By Don Freix
Doubtless, readers have heard of “Stockholm Syndrome,” describing the psychological effect on those recent victims who were suffering under authoritarian injustice and politically partisan power structures working to benefit a favored few, while extracting heavy costs from the many. Victims, formerly conditioned to bow and scrape for any tiny favors under oppressive regimes, continue to do so, even when those old power structures have been decidedly overcome.
While I see those manifestations locally, I understand it takes time to begin framing a new mindset to make the changes voters asked for. Sturgeon Bay’s new common council needn’t essentially beg and plead with the city administrator to contact a new attorney to discuss dissolving the WRA. Phone city hall and demand salaried staff have the proper attorney available for questions and advice this week, and demand the mayor put a WRA dissolution resolution on the next agenda, May 15th.
Concerning a designated heavy truck route to minimize costly city street wear, instruct the city engineer to have a preferred route decided upon this week (there are likely city plans in existence), and demand a decision/action item on the agenda to get the process started. Examination of best routes, enforcement ordinances, fines and signage are needed.
Respectfully, conducting council meetings needs a bit of attention. Remember the numerous chair interruptions during the former public comment periods with a singular preemptive pronouncement that someone was improperly speaking to an agenda (or non-agenda) item. There was however, no comment from the common council chair last week, immediately disallowing explanation of one city attorney’s professional ethics concerns over WRA dissolution matters, which included a statement that arguably appeared as advice to the common council about the WRA’s “interests.” There simply was no agenda item allowing for it. WRA dissolution is a completely different topic than explaining motivations behind a professional recusal.
Hopefully, the council chair will recall that Robert’s Rules requires surrendering the gavel so-to-speak, to relinquish the chair if he or she wishes to take a position on any issue. Maybe the chair could fill out a paper slip prior to the meeting and take three minutes during public comment, explaining any issue position.

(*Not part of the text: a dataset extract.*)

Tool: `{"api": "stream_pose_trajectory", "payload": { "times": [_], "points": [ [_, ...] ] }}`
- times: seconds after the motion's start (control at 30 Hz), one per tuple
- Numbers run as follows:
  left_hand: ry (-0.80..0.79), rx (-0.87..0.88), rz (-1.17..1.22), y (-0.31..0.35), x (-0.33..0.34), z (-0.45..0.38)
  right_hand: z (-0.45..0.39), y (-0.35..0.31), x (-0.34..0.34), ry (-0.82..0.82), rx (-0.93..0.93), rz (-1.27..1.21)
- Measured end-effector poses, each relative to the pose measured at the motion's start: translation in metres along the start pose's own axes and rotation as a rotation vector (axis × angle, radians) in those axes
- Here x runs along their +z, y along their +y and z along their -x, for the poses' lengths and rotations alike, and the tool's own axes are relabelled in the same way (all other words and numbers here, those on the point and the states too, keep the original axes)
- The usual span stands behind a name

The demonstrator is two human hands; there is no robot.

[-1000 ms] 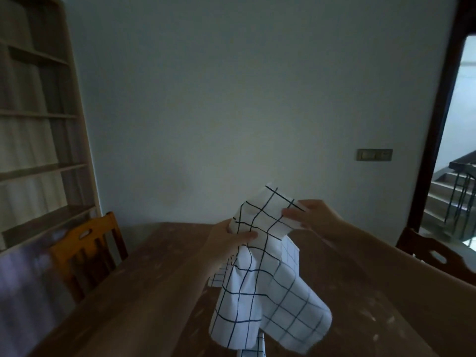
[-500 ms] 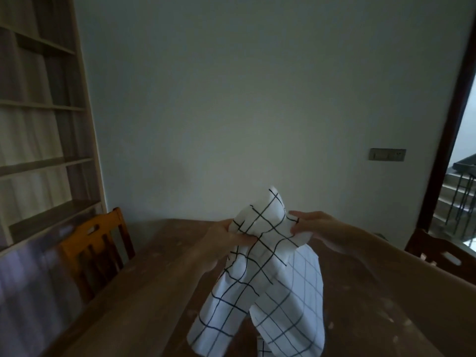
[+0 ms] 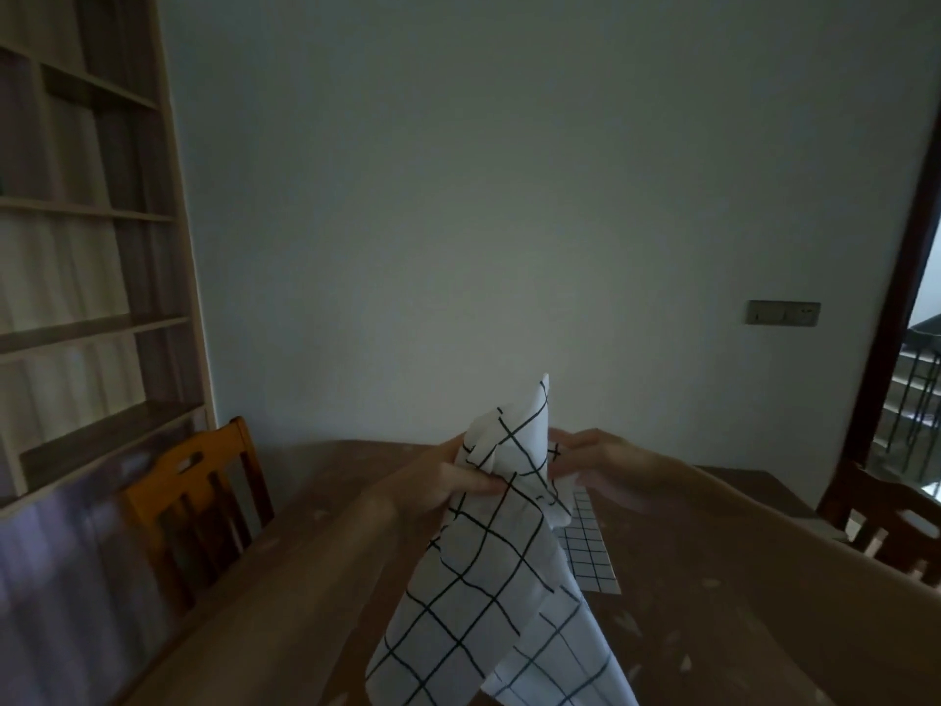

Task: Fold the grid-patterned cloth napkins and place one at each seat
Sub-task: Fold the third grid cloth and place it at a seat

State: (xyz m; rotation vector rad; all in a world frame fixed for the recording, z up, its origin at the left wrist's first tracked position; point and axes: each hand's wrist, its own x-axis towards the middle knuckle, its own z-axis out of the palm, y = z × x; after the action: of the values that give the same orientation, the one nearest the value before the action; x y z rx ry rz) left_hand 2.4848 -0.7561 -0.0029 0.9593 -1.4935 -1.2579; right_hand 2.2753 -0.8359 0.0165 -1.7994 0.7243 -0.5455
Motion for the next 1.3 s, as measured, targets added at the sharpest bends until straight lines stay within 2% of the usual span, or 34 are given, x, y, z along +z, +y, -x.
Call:
{"api": "stream_pose_trajectory", "payload": {
  "times": [0.07, 0.2, 0.3, 0.37, 0.53, 0.67, 0.83, 0.93, 1.03, 1.13, 1.3],
  "points": [
    [-0.007, -0.041, 0.049, 0.002, -0.005, 0.000, -0.008, -0.007, 0.004, 0.026, -0.039, -0.016],
    [0.075, -0.058, 0.044, 0.000, -0.017, 0.002, -0.020, -0.011, 0.010, 0.016, -0.025, 0.010],
    [0.143, -0.086, 0.013, -0.002, -0.023, 0.008, -0.028, -0.009, 0.007, 0.246, -0.019, 0.173],
    [0.176, -0.114, -0.044, -0.002, -0.026, 0.014, -0.030, -0.011, 0.002, 0.330, -0.015, 0.322],
    [0.279, -0.160, 0.018, 0.001, -0.031, 0.016, -0.024, -0.032, 0.001, 0.256, -0.026, 0.548],
    [0.253, -0.052, -0.067, 0.005, -0.026, 0.010, -0.023, -0.041, 0.002, 0.244, -0.018, 0.597],
    [0.456, 0.023, 0.052, -0.003, -0.045, 0.007, -0.006, -0.042, -0.013, 0.219, 0.006, 0.604],
    [0.507, 0.038, 0.028, -0.004, -0.054, 0.006, 0.003, -0.036, -0.025, 0.257, 0.009, 0.580],
    [0.479, 0.049, -0.032, 0.000, -0.052, 0.008, 0.007, -0.039, -0.027, 0.296, -0.020, 0.573],
    [0.399, -0.029, -0.077, 0.006, -0.044, 0.008, 0.007, -0.047, -0.027, 0.300, -0.043, 0.604],
    [0.447, 0.038, -0.046, 0.007, -0.044, 0.002, 0.013, -0.054, -0.034, 0.235, 0.008, 0.656]
  ]
}}
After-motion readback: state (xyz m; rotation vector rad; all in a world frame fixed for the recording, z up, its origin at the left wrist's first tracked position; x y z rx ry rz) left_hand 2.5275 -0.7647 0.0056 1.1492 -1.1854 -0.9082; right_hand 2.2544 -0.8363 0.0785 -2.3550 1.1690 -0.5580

Decisive direct language from the new common council majority is not automatically being rude or uncivil. It is not automatically being abusive of the majority power. Changing the mindset of begging for furtherance of popular issues and continually being denied without explanation can negatively wear on anyone’s psyche and often will take time to overcome, but please begin to practice using your authority and throwing off the old yoke. It is as simple as standing up and stating “point of order to the chair.”